Hong Kong, China – Throngs of voters in Hong Kong have taken to the polls for extremely anticipated native elections seen as a barometer of public opinion after almost six months of more and more violent protests which have polarised the Chinese language territory.
Earlier than dawn on Sunday, lengthy queues started to snake across the metropolis’s neighbourhoods as a mixture of younger and previous voters waited for the polls – the primary since political unrest erupted in June – to open.
Within the working-class neighbourhood of Yau Ma Tei, a daily scene of clashes between police and demonstrators, nobody ready in line wore black, surgical masks or chanted slogans – all hallmarks of the pro-democracy protest motion.
The queue was quiet and orderly as voters ate breakfast in line and scrolled by way of their telephones. Small squads of riot police had been seen mingling round.

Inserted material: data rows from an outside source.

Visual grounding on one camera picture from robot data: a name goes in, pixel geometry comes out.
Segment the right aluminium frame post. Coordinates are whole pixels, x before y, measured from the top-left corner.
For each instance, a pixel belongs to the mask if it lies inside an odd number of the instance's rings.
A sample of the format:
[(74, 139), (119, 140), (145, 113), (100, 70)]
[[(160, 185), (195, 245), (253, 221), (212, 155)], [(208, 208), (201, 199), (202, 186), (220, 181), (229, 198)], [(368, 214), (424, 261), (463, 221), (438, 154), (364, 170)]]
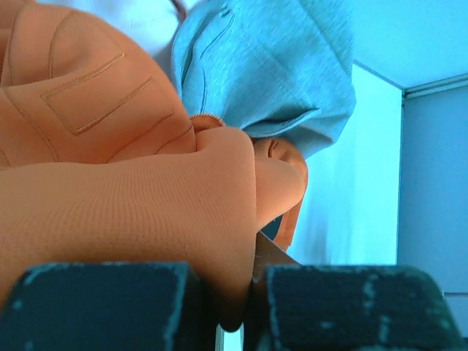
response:
[(402, 105), (409, 100), (418, 97), (424, 97), (431, 94), (437, 94), (443, 91), (449, 91), (457, 88), (463, 88), (467, 86), (468, 74), (462, 74), (445, 78), (441, 80), (435, 80), (430, 83), (421, 84), (406, 88), (402, 94)]

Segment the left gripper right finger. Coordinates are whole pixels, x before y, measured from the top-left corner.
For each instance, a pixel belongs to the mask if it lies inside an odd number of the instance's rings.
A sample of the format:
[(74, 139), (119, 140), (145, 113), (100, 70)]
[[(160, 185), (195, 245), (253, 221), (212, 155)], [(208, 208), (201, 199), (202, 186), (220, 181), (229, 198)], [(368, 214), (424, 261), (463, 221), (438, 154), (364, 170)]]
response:
[(256, 237), (246, 350), (462, 350), (436, 282), (401, 265), (300, 265)]

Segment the orange jacket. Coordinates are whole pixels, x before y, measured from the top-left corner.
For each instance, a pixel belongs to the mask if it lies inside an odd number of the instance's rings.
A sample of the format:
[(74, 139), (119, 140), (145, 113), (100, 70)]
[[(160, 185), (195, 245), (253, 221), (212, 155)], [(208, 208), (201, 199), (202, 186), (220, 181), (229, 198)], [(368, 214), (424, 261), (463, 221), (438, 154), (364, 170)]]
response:
[(186, 261), (241, 324), (259, 231), (291, 241), (307, 166), (291, 143), (189, 116), (158, 64), (103, 20), (1, 3), (1, 297), (54, 262)]

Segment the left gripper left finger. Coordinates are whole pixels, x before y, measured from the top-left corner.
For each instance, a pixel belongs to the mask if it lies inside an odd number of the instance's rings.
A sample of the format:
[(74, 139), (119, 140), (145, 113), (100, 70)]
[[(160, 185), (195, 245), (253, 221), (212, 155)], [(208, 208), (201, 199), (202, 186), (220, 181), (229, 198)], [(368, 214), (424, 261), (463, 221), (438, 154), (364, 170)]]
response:
[(216, 323), (186, 263), (51, 263), (28, 269), (1, 310), (1, 348), (213, 350)]

“I wish to say ‘no’ to the federal government, to what they’ve executed these previous few months,” mentioned Patrick Yeung, a 33-year-old IT employee who got here early to vote, anticipating lengthy strains.
“It makes me very offended … [Chief Executive] Carrie Lam simply does not hearken to Hong Kong. We have come out so many occasions and so they do not hear and make this case worse.”
By 13:30pm, greater than 1.5 million individuals had turned out to vote within the metropolis’s solely comparatively free election, a turnout fee of almost 37 % that surpassed the full variety of over 1.four million voters who turned out within the earlier native elections 4 years in the past.